International career
- Years: Team / Apps / (Points)
- 1904-1905: England / 6 / (0)

= Charles Joseph Newbold =

England international rugby union player

Lt. Colonel Charles Joseph Newbold DSO (12 January 1881 – 26 October 1946) was an English rugby union international who played club rugby for Cambridge University and Blackheath. He played six international games for England between 1904 and 1905. During the First World War he served the British Army in the Royal Engineers.

==Early life==
Newbold was born in 1881 in Tunbridge Wells, England. One of eleven children, he was the second son of William Newbold (1828–1900) and Eleanor Isabel Newbold, née Fergusson (1862–1942) of East Grinstead, and was educated at Rose Hill in Tunbridge Wells and then Uppingham School. He entered Gonville and Caius College, Cambridge in 1900 and was awarded his BA in 1903. On leaving Cambridge in 1904 he joined brewing firm Guinness, becoming one of their early chemists at the Guinness Research Laboratory.

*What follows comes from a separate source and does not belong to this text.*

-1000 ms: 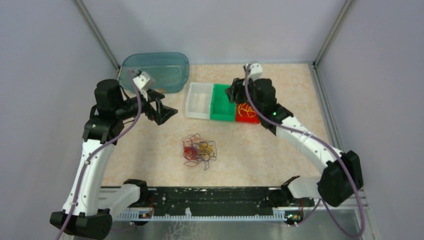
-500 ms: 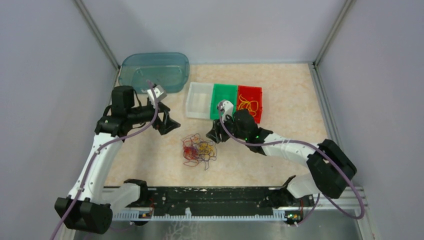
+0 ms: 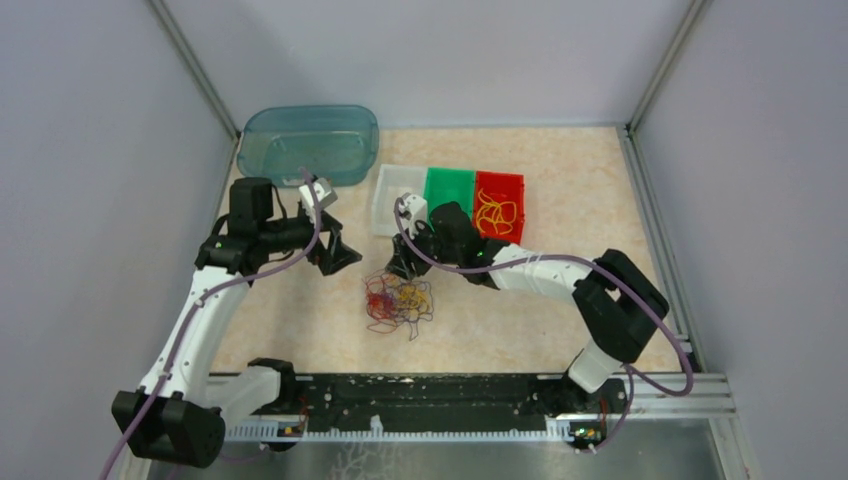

His eldest sister Ethel Newbold (1882–1933) was a noted statistician and epidemiologist.

==Rugby career==
Newbold first came to note as a rugby player when he represented Cambridge University and won two sporting Blues, in 1902 and 1903. He won his first international cap while still a Cambridge player, representing England in the 1904 Home Nations Championship. He played in all three games of the 1904 campaign and was reselected for the 1905 Championship. After leaving university he joined Blackheath, and became a member of the invitational tourists, The Barbarians in 1903.

==Military career and later life==
After the outbreak of World War I, Newbold joined the Royal Engineers and reached the rank of lieutenant colonel. He was mentioned in dispatches on three occasions and was awarded the Distinguished Service Order. On 27 September 1924, he married Daphne Gertrude Persse, who served with the British Red Cross Society in both the First and Second World War. In 1925 Charles and Daphne moved to Bulawayo where they lived until early 1939 when they returned to England.

In 1941 Newold became the managing director of Guinness; and from 1942 to 1945 he was the chairman of the Brewers' Society.